A physics-informed neural network based method for the nonlinear Poisson-Boltzmann equation and its error analysis

In this work, we develop a physics-informed neural network based method to solve the nonlinear Poisson-Boltzmann (PB) equation. One challenge in predicting the solution of the PB equation arises from the Dirac-delta type singularities, which causes the solution to blow up near the singular charges. To manage this issue, we construct Green-type functions to handle the singular component of the solution. Subtracting these functions yields a regularized PB equation exhibiting discontinuity across the solute-solvent interface.

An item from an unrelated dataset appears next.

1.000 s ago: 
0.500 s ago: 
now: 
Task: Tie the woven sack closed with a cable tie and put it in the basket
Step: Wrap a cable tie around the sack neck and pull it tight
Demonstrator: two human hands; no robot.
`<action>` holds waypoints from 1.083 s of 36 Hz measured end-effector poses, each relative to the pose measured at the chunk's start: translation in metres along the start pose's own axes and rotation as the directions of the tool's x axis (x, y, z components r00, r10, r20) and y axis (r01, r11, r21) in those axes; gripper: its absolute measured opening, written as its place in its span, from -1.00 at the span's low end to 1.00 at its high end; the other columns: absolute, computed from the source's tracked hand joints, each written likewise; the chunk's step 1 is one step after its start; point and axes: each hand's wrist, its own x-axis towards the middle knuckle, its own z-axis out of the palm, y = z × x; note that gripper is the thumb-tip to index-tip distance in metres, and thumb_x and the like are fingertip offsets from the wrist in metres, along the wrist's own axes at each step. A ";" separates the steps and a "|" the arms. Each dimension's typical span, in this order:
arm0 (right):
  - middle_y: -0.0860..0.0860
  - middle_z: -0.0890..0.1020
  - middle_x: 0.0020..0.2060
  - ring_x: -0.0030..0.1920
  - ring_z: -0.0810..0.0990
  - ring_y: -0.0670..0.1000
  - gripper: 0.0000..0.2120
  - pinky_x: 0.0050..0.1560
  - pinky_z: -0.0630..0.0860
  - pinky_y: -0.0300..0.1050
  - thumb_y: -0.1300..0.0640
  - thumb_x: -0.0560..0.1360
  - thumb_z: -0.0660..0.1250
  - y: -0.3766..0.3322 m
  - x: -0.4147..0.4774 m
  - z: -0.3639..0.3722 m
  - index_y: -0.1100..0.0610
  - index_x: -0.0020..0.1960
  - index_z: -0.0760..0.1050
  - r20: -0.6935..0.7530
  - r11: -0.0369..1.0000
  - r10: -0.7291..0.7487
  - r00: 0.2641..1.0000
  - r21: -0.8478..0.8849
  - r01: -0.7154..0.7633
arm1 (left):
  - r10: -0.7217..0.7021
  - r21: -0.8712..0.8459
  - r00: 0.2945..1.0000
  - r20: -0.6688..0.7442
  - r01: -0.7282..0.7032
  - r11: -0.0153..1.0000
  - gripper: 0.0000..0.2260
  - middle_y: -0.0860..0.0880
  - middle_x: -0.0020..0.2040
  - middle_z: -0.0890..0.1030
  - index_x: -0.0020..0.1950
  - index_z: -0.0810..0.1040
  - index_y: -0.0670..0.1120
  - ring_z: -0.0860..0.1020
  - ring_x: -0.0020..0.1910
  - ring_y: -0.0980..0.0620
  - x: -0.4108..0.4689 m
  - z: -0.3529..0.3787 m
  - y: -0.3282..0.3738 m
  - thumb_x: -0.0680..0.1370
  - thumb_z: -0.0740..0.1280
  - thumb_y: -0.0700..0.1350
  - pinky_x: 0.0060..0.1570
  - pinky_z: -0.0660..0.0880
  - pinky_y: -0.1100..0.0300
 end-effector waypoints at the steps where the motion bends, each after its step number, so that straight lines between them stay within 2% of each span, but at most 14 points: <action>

To handle the discontinuities, we employ a continuous Sobolev extension for the solution of the regularized PB equation on each subdomain. By adding an augmentation variable to label the sub-regions, we are able to achieve a continuous extension of the regularized solution. Finally, the physics-informed neural network (PINN) is proposed, where the parameters are determined by a judiciously chosen loss functional. In this way, we propose a user-friendly efficient approximation for the PB equation without the necessity for any mesh generation or linearization process such as the Newton-Krylov iteration. The error estimates of the proposed PINN method are carried out. We prove that the error between the exact and neural network solutions can be bounded by the physics-informed loss functional, whose magnitude can be made arbitrarily small for appropriately trained neural networks with sufficiently many parameters. Several numerical experiments are provided to demonstrate the performance of the proposed PINN method.